宵っ張りの早起きをして、ぼんやりしたまま、川越の蚤の市へ出かけた。いつもの癖でつい紙モノに目が入ってしまい、ふらふらっと買ったもの二、三。


 


左は山名文夫による表紙の、1951年11月の都民劇場定期講演のプログラム。去年12月にギンザグラフィックギャラリーで満喫した山名文夫展で初めて、都民劇場のプログラムのことを知って、クラシック音楽と山名文夫の組み合わせに喜んでいたものだった。どちらかというとここまで来た記念という気持ちの方が強かったのだけれど、帰宅後にページを繰ると、表紙だけではなくて、中のレイアウトや色づかいがおもしろくて思っていた以上にワクワク。展覧会場で表紙がずらっと並んでいるのを見たときも十分嬉しかったけれども、山名文夫はプログラムの中身では実はこんなことをしていたのかあとニンマリで、結果的には嬉しい買い物となった。クラシック音楽とデザイン、ということを思う稀有な機会。都民劇場の企画委員の、小宮豊隆、堀内敬三、近衛秀麿、牧定忠、野村光一、大田黒元雄といった顔ぶれも面白いなあと思った。
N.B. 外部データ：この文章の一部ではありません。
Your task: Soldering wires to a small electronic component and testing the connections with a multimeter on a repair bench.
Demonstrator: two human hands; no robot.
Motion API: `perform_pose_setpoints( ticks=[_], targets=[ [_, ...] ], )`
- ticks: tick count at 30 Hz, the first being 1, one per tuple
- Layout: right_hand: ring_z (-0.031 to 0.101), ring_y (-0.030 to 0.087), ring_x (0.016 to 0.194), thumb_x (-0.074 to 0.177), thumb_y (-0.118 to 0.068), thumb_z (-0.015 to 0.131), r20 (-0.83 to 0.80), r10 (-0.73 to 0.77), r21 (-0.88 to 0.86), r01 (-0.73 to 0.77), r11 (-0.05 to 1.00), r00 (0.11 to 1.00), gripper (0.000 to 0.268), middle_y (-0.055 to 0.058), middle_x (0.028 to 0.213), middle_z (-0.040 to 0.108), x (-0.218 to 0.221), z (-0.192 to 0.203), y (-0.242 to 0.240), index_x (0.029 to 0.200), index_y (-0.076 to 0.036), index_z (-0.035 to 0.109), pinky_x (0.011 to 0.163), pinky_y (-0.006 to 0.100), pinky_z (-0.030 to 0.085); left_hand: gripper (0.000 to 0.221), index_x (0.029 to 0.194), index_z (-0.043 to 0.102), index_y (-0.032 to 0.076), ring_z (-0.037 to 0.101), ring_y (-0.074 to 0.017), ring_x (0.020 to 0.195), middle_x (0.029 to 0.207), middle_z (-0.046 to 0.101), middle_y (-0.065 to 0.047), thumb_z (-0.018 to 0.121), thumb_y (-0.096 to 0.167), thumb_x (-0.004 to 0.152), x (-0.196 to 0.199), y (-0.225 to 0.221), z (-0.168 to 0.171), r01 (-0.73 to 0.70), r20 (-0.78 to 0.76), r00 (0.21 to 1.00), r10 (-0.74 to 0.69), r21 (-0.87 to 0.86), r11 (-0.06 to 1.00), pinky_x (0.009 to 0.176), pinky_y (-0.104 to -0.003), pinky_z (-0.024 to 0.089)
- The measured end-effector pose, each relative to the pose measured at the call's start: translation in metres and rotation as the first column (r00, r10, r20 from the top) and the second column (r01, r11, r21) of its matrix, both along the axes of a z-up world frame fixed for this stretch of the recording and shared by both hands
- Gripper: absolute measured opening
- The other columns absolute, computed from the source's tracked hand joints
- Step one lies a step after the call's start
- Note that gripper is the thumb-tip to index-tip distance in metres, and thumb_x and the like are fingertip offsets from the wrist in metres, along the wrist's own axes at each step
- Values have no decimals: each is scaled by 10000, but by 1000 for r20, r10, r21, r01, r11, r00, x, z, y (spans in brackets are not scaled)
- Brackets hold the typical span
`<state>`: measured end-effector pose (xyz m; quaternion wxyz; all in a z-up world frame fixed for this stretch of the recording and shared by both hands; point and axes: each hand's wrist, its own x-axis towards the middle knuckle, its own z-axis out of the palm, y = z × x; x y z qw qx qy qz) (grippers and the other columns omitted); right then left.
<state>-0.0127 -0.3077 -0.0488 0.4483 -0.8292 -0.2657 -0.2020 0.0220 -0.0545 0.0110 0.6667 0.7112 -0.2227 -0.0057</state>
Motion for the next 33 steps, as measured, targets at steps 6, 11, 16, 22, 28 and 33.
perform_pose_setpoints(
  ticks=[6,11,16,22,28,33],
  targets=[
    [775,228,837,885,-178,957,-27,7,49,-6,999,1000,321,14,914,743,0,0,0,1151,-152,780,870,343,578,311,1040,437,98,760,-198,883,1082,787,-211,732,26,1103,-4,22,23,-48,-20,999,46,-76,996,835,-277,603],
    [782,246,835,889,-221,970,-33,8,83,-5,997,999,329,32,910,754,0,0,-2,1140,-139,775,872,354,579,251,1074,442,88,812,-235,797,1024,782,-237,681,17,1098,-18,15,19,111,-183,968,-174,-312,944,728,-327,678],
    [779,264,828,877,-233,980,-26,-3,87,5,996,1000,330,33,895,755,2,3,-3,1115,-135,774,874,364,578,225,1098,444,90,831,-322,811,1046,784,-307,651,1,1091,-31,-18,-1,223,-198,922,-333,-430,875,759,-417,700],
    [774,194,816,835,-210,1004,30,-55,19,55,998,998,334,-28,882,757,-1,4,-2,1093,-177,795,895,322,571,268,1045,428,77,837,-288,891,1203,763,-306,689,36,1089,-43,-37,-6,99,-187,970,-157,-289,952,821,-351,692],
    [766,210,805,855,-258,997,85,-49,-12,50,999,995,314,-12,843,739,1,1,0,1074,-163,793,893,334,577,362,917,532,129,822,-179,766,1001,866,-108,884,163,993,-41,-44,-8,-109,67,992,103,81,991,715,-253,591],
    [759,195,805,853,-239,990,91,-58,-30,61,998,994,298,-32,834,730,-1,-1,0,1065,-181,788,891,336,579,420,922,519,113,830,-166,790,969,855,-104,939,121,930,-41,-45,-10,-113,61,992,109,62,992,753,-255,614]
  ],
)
右は一緒に買った、昭和34年1月のN響のプログラム。こちらの表紙は安井曾太郎。NHK の福原信夫が曲目解説を執筆している。つい先日、「放送文化」のバックナンバーで戸板康二と福原信夫が対談しているのを見たばかりだったので、嬉しかった。今月のテーマは「放送80年」なのであった。


蚤の市のあと、通りがかりのウィンドウで偶然、小村雪岱の展示に遭遇したのも嬉しかった。「演芸画報」の表紙が並んでいるだけで圧巻。そんなこんなで、甘納豆を買って帰京。このところ極端に早起きなので、毎日朝は時間がたっぷり。甘納豆を口に放って、濃い宇治茶を飲もうかと思う。

100円の文庫本

  • 河盛好蔵『愛・自由・幸福』(新潮文庫、昭和34年)
  • あらえびす『名曲決定盤』上下(中公文庫、昭和56年)

このところ古本屋の100円コーナーを通りかかるたびに石川達三の絶版文庫を探しているのだけれども、佃煮にするくらい売っていると思っていたのにいざ探すとなかなかお目にかかれないという、よくある展開に。その合間に違う文庫本に手がのびるのもまたたのし、なのだった。